Toen eind jaren ’50 van de vorige eeuw aardgas werd gevonden in Slochteren was de euforie groot. Het was het begin van een enorme welvaart voor het hele land (behalve voor Groningen) en het einde van het slepen met kolen om je huis warm te houden. Ik heb het nog meegemaakt, met het hele gezin om de kolenkachel zitten, de enige warmtebron in ons huis.

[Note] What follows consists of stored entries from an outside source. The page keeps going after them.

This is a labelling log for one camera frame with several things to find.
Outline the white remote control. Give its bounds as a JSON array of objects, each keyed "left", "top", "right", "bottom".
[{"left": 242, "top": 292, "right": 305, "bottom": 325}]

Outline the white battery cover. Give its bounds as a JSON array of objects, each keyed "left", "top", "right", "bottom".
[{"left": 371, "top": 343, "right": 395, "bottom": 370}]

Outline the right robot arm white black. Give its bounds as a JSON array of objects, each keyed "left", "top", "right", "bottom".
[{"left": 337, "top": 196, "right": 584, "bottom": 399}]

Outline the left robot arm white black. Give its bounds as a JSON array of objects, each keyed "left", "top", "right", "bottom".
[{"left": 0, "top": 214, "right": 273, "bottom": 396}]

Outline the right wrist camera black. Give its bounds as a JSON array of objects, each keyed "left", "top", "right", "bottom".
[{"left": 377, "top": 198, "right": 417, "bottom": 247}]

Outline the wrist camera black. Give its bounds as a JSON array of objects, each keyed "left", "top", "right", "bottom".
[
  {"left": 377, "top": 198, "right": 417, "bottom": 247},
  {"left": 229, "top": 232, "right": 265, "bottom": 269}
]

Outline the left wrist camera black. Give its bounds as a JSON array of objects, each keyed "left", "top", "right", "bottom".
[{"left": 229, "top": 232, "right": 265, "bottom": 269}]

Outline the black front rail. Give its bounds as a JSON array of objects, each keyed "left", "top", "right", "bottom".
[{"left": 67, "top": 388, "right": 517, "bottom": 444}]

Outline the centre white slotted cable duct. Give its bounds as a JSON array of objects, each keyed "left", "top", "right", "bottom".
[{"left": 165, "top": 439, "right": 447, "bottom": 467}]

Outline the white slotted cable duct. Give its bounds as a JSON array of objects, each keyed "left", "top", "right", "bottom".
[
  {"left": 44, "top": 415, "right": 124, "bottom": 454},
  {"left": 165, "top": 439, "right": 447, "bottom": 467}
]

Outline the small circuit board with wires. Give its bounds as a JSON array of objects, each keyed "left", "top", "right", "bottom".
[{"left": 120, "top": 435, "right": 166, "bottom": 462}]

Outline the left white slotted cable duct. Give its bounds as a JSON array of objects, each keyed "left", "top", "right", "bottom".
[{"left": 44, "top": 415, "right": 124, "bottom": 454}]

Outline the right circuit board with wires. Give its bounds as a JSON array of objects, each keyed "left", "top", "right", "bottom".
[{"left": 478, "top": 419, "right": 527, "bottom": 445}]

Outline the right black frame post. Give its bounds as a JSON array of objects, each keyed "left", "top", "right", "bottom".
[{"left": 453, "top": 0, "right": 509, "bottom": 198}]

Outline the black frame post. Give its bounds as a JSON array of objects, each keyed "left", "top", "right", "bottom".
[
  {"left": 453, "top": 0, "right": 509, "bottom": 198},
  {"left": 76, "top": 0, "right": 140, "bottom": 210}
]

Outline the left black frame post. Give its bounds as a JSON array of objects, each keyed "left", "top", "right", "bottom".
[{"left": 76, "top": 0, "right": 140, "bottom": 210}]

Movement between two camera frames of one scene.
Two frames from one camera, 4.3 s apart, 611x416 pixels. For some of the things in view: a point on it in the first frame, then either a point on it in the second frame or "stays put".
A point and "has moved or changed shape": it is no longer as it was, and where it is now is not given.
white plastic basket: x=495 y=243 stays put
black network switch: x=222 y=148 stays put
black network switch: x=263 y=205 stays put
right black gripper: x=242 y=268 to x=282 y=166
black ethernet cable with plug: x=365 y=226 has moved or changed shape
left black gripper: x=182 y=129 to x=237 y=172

Nu maak ik weer een energietransitie mee. We moeten stoppen met aardgas en overgaan naar duurzame energiebronnen. Dat de winning van aardgas is uitgelopen op een ramp voor de bewoners van Groningen is inmiddels algemeen bekend. Dat dit nooit meer mag gebeuren is klip en klaar.

waterstof

Tot mijn verbijstering denken de Groningse provinciebestuurders daar anders over. Euforisch zijn ze over de komst van een groene waterstoffabriek op zee, boven de Waddeneilanden. Met een pijplijn naar Groningen. ‘Wij zien dit als het nieuwe Groningse goud dat groen, gezond en niet bedreigend is’, zegt gedeputeerde IJzebrand Rijzebol.

Daar gaan we weer. Riepen ze in 1960 ook niet zoiets? Nou, dat hebben we geweten. Waterstof niet bedreigend en de ammoniak die erbij gebruikt wordt ook niet? Ammehoela. Lees dit rapport van TNO er maar op na:

“Naast een grote belasting van de infrastructuur en verhoging van risico’s trekt transport van gevaarlijke stoffen, zoals waterstof en ammoniak, een grote wissel op stedelijke ontwikkeling in de buurt van spoor, water en wegen, omdat de potentiële effecten van een incident heel ver kunnen reiken”. (onderstreping door mij)

Hebben de provinciale bestuurders dan echt niets geleerd van de aardgasramp?